What to do |
Among the lines below, copy exactly those from the one with "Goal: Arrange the" through the one with "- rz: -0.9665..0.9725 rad", counting both ends.

Raw data |
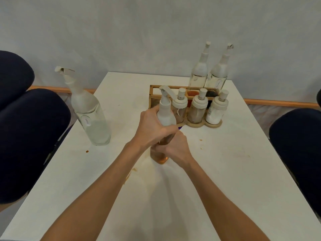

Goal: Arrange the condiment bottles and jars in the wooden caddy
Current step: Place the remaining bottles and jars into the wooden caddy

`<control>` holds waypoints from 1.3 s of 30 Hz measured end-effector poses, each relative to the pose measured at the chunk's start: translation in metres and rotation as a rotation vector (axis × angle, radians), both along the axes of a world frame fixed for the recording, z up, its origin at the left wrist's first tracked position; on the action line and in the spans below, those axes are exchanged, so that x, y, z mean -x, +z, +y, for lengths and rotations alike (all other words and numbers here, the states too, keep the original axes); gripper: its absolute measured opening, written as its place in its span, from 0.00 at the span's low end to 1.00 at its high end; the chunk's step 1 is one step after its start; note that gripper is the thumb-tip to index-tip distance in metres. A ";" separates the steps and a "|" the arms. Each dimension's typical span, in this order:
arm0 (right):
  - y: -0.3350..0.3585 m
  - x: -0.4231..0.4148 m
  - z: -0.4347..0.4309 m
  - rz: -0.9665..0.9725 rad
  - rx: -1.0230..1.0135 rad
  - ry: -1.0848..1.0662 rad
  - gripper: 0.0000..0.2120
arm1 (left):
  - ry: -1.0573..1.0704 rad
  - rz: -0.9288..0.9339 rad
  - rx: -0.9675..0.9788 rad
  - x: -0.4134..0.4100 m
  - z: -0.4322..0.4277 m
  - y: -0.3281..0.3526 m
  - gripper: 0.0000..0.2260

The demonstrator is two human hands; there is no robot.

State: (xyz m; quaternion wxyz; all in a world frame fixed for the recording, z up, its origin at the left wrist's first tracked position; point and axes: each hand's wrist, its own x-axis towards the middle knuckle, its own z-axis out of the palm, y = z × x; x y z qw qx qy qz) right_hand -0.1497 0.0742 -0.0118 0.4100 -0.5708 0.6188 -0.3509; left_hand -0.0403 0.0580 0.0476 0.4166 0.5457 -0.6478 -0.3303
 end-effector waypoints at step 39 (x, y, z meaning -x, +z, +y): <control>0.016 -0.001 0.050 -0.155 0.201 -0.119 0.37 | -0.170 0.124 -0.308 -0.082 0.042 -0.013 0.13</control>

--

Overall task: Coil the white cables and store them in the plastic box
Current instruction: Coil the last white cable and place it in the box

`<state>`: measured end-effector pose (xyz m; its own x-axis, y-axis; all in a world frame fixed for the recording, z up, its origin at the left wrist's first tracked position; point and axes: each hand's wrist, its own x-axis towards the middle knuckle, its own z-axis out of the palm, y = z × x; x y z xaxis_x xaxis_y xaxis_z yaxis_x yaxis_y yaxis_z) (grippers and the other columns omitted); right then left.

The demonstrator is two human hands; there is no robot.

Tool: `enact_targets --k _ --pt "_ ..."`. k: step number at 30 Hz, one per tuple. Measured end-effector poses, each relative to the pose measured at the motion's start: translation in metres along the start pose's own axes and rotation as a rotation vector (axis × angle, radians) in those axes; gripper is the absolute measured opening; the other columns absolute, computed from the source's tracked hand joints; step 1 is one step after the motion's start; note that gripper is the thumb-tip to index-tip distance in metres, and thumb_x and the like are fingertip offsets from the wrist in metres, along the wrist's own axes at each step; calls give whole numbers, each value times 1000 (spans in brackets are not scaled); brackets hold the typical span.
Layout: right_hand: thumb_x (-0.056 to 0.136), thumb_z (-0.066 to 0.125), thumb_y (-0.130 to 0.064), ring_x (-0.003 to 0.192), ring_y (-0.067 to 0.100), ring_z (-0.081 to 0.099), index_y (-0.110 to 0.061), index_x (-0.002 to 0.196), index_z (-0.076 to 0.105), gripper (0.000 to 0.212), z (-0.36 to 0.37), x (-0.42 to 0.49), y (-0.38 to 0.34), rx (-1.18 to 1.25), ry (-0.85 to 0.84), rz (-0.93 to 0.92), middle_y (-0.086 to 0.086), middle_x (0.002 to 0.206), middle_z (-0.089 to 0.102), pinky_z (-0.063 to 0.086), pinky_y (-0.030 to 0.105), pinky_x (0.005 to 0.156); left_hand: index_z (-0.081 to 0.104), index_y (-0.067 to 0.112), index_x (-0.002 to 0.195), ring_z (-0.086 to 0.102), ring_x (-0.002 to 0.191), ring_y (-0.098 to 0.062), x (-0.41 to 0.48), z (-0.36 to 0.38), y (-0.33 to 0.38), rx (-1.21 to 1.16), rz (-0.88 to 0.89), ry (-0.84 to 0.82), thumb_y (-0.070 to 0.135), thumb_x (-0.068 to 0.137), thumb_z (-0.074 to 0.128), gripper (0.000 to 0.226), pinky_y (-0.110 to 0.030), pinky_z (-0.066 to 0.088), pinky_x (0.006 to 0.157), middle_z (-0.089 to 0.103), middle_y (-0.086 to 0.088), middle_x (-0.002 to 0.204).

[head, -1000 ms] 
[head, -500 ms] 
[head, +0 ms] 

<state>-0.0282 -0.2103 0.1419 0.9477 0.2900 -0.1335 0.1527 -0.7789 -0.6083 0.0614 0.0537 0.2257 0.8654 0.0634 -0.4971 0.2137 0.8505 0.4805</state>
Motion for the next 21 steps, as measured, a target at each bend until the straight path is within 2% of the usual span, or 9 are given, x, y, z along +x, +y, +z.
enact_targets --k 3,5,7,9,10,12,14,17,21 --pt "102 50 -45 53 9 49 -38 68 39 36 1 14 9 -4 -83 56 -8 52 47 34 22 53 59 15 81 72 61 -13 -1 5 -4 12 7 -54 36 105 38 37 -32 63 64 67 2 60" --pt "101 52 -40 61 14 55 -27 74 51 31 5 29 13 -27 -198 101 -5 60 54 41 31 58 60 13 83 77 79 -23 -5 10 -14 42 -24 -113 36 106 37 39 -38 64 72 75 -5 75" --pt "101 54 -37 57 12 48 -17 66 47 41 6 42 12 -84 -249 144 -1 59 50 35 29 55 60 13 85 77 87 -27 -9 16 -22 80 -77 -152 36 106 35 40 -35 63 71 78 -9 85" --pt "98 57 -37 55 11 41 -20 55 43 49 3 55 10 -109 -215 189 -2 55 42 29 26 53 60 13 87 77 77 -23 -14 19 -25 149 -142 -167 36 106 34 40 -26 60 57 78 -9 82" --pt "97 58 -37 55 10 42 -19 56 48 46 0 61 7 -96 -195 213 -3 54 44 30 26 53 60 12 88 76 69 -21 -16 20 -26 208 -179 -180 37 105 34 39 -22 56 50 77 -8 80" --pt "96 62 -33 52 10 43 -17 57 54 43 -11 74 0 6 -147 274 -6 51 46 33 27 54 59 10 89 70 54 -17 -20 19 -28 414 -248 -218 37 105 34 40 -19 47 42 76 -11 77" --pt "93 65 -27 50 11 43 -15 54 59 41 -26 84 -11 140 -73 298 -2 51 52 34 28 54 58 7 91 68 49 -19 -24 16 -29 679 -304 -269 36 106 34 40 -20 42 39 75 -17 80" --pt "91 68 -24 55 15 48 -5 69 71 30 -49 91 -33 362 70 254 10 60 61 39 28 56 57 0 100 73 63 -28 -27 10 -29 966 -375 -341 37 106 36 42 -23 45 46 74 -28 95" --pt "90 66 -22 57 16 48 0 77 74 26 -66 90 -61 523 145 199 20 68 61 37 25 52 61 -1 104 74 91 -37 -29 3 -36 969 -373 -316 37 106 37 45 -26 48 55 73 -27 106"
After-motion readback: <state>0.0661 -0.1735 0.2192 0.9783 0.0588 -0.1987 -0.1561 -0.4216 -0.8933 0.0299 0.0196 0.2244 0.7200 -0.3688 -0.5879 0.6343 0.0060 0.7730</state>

Result of the task |
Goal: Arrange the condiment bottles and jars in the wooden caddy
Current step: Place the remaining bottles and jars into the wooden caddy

`<control>` holds waypoints from 1.3 s of 30 Hz measured end-effector poses, each relative to the pose measured at the chunk's start: translation in metres and rotation as a rotation vector (axis × angle, radians), both along the axes of a world frame fixed for the recording, z up, its origin at the left wrist's first tracked position; on the action line and in the spans below, those axes are exchanged, so that x, y, z mean -x, +z, +y, for lengths and rotations alike (all other words and numbers here, the states too, keep the original axes); gripper: its absolute measured opening, written as its place in its span, from 0.00 at the span's low end to 1.00 at its high end; the chunk's step 1 is one step after its start; note that gripper is the thumb-tip to index-tip distance in metres. A ";" separates the steps and a "|" the arms. Each dimension's typical span, in this order:
arm0 (right):
  - y: -0.3350..0.3585 m
  - x: -0.4231..0.4148 m
  - z: -0.4347..0.4309 m
  - rz: -0.9665..0.9725 rad

No other output belongs with this exercise.